I'm sure many of you have already heard of this, but thought I'd post it anyway, as dying bees is a perfect example of how fragile our world actually is. Bees are huge providers for humanity, yikes.
peace,
d
http://www.salon.com/news/feature/2007/05/29/missing_bees/index.html


Podcast #1


Here we go with the podcasts.. #1 of many. You can check out my new You Tube channel by clicking HERE!
Also, the new HTML windpathfilms.com is on it's way... soon.
peace,
d


Hay Lease










Saturday, May 26, 2007
Location: The Hay Lease, Piikani Reservation, Alberta

Being out here, I have absolutely no desire to engage with the technology of my laptop. A place like this pulls you home into yourself. It allows you to honestly leave the outside world and find that connection to who you are. It pushes you into that place of being. It gives you a tremendous amount of space to just breathe.

And listen.

I’ve been really bouncing around the past little while, eager to get moving, but still waiting on some meetings/interviews. There’s no doubt about it now, I’ve found another home here at the foot of the southern Rockies, this place where the flatlands have come to meet the mountains.
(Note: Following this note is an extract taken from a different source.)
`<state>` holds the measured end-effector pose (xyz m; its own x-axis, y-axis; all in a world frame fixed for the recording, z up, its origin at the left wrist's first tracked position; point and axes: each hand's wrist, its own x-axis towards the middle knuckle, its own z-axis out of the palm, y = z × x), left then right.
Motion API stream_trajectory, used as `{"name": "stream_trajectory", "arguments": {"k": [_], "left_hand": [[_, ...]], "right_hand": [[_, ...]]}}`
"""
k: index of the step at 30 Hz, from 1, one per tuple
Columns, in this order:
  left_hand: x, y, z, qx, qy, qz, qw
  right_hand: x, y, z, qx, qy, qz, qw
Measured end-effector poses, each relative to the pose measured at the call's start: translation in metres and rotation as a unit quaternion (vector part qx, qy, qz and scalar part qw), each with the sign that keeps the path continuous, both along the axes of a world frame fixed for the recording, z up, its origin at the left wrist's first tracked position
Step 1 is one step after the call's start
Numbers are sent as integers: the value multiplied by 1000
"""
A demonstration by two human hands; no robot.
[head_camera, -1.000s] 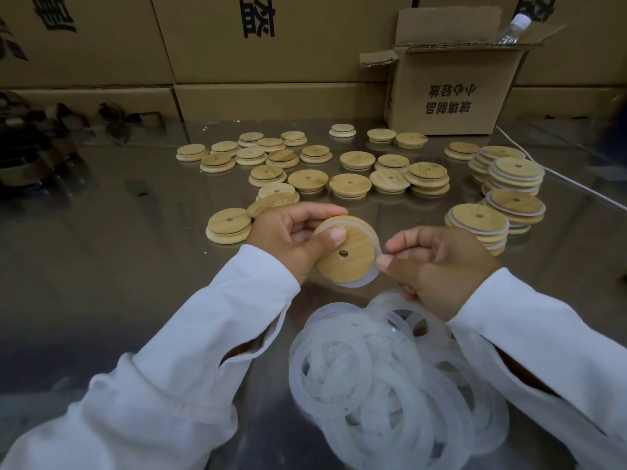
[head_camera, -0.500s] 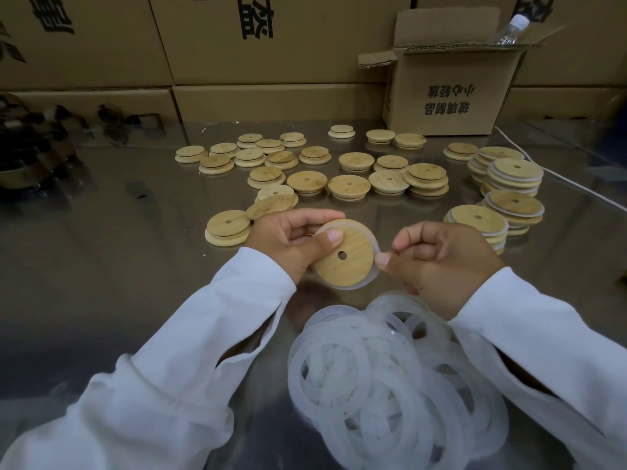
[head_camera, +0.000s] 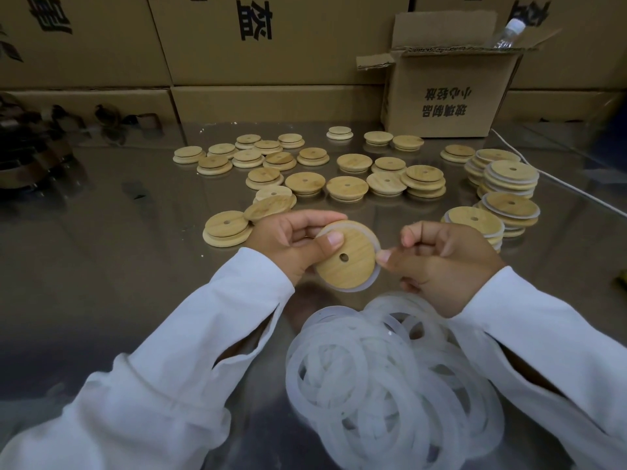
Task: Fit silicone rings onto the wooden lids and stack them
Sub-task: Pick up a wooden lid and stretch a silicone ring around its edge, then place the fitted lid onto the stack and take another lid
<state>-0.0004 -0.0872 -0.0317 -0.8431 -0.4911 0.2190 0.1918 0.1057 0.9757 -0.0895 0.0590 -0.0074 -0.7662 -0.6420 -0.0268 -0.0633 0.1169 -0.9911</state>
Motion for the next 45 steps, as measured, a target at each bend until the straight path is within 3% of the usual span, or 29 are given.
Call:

I forget what I was going to write about.

Today I spent the whole day walking. Walking to get closer to the large herds of wild horses that speckle the enormous landscape. I walk, I think, I walk, I listen, I walk, I breath, I walk.

It’s pretty amazing to come up on a herd of a hundred or so horses. They stand in the grass grazing, sentinels resting a little further out from the herd. They are the first to see/smell you. They watch me as I stop. I try to relax and I try not to want from them. I think they sense my eagerness and my desire to capture them on film. Please… just stand.

As I slowly set up my camera and tripod, the large sentinels come galloping at me for a closer look, circling me to arrive downwind, stopping to stand, breathing. Questioning me: who are you?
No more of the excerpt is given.